SATE BANDENG HJ. MARYAM SEBAGAI WARISAN KULINER DAN IDENTITAS BUDAYA MASYARAKAT SERANG-BANTEN
Kata Kunci:
Sate Bandeng, Kuliner Tradisional, Identitas Budaya, Pewarisan Tradisi, Serang-BantenAbstrak
Penelitian ini membahas Sate Bandeng Hj. Maryam sebagai warisan kuliner dan simbol identitas budaya masyarakat Serang, Banten. Tujuan penelitian ini adalah untuk mengetahui sejarah dan proses pewarisan tradisi pembuatan sate bandeng, nilai-nilai budaya yang terkandung dalam praktiknya, serta bentuk adaptasi dalam menghadapi modernisasi.

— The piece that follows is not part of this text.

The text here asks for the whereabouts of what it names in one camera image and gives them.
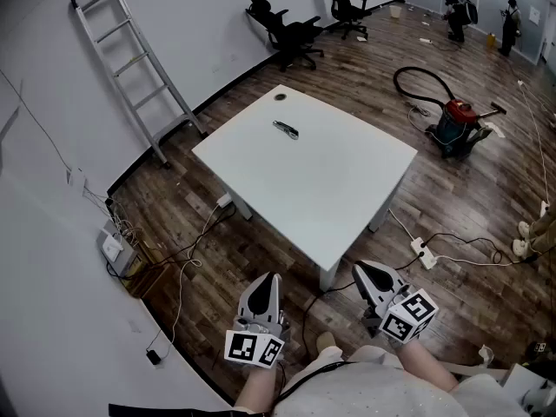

Penelitian ini menggunakan pendekatan kualitatif dan metode wawancara langsung dengan narasumber utama, Dea Rahmat, selaku penerus sekaligus pengelola usaha. Hasil penelitian menunjukkan bahwa tradisi pembuatan sate bandeng diwariskan secara turun-temurun, mengandung nilai kerja keras, amanah keluarga, transparansi, kebersamaan, serta penghormatan terhadap pelanggan. Selain itu, Sate Bandeng Hj. Maryam mampu bertahan melalui modernisasi dengan memanfaatkan media sosial, liputan televisi nasional, dan manajemen distribusi yang adaptif, tanpa meninggalkan metode produksi tradisional. Penelitian ini menegaskan bahwa sate bandeng bukan sekadar komoditas kuliner, tetapi juga representasi identitas budaya daerah yang perlu dilestarikan.